*Problem requirements*. Below is a listing; copy all of it exactly.
[Available data]
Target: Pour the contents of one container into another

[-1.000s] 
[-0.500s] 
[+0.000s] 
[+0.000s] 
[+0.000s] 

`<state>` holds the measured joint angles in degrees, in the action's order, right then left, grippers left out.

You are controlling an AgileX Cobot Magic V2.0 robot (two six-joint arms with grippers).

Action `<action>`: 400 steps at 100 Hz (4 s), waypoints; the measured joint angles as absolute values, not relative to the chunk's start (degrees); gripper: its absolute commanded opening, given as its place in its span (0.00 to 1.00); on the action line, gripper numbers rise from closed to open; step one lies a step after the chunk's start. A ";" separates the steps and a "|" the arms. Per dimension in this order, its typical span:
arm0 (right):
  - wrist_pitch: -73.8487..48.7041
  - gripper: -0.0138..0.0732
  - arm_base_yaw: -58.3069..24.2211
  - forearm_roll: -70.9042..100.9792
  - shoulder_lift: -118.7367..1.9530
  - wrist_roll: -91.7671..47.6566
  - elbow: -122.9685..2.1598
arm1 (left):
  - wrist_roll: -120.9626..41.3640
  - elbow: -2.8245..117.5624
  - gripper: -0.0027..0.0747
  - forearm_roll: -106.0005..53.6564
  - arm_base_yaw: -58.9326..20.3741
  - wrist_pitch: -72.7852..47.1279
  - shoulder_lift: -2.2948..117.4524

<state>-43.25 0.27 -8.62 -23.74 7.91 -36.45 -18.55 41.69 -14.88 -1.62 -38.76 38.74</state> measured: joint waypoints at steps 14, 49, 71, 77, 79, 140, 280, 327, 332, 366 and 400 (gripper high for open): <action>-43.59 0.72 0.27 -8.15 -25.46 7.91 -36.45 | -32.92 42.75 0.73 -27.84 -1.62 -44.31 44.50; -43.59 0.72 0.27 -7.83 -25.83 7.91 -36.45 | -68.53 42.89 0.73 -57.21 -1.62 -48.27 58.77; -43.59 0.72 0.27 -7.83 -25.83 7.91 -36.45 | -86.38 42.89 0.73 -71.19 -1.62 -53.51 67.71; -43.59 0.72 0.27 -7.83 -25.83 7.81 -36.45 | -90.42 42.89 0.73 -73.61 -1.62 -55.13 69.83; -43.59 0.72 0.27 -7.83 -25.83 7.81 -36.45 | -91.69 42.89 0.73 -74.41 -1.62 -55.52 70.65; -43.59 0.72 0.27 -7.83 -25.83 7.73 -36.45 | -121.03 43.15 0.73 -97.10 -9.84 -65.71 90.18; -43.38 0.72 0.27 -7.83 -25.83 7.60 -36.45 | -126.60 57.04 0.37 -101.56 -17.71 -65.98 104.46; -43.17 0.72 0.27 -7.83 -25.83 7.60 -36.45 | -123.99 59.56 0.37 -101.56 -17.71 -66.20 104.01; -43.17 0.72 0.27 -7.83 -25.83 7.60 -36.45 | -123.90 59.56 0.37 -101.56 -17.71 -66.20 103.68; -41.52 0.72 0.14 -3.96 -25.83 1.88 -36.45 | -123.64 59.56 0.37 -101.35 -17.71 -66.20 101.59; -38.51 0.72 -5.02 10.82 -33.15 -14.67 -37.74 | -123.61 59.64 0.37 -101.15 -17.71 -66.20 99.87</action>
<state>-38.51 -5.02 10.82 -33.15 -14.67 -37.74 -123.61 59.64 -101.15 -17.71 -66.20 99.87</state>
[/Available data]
*Task output*.
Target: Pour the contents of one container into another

[-1.000s] 
[-0.500s] 
[+0.000s] 
[+0.000s] 
[+0.000s] 

`<state>` holds the measured joint angles in degrees, in the action's order, right then left, grippers left out.

You are controlling an AgileX Cobot Magic V2.0 robot (two six-joint arms with grippers).

Action `<action>`: 400 steps at 100 Hz (4 s), waypoints; the measured joint angles as absolute values, not relative to the chunk's start (degrees); gripper: its absolute commanded opening, given as its place in its span (0.00 to 1.00); on the action line, gripper numbers rise from closed to open; step one lies a step after the chunk's start. A ";" separates the steps and a "|" the arms. Per dimension in this order, its typical span:
arm0 (right):
  - wrist_pitch: -73.8487..48.7041
  - gripper: -0.0138..0.0732
  - arm_base_yaw: -58.3069..24.2211
  - forearm_roll: -70.9042..100.9792
  - shoulder_lift: -118.7367..1.9530
  - wrist_roll: -91.7671..47.6566
  - elbow: -122.9685..2.1598
arm1 (left):
  - wrist_roll: -120.9626..41.3640
  - elbow: -2.8245..117.5624
  - gripper: -0.0027..0.0747
  - forearm_roll: -106.0005..53.6564
  - arm_base_yaw: -58.9326..20.3741
  - wrist_pitch: -72.7852..47.1279
  - shoulder_lift: -2.2948..117.4524

<state>-43.25 0.27 -8.62 -23.74 7.91 -36.45 -18.55 41.69 -14.88 -1.62 -38.76 38.74</state> measured: joint waypoints at steps 14, 49, 71, 77, 79, 140, 280, 327, 332, 366 and 400 (gripper high for open): <action>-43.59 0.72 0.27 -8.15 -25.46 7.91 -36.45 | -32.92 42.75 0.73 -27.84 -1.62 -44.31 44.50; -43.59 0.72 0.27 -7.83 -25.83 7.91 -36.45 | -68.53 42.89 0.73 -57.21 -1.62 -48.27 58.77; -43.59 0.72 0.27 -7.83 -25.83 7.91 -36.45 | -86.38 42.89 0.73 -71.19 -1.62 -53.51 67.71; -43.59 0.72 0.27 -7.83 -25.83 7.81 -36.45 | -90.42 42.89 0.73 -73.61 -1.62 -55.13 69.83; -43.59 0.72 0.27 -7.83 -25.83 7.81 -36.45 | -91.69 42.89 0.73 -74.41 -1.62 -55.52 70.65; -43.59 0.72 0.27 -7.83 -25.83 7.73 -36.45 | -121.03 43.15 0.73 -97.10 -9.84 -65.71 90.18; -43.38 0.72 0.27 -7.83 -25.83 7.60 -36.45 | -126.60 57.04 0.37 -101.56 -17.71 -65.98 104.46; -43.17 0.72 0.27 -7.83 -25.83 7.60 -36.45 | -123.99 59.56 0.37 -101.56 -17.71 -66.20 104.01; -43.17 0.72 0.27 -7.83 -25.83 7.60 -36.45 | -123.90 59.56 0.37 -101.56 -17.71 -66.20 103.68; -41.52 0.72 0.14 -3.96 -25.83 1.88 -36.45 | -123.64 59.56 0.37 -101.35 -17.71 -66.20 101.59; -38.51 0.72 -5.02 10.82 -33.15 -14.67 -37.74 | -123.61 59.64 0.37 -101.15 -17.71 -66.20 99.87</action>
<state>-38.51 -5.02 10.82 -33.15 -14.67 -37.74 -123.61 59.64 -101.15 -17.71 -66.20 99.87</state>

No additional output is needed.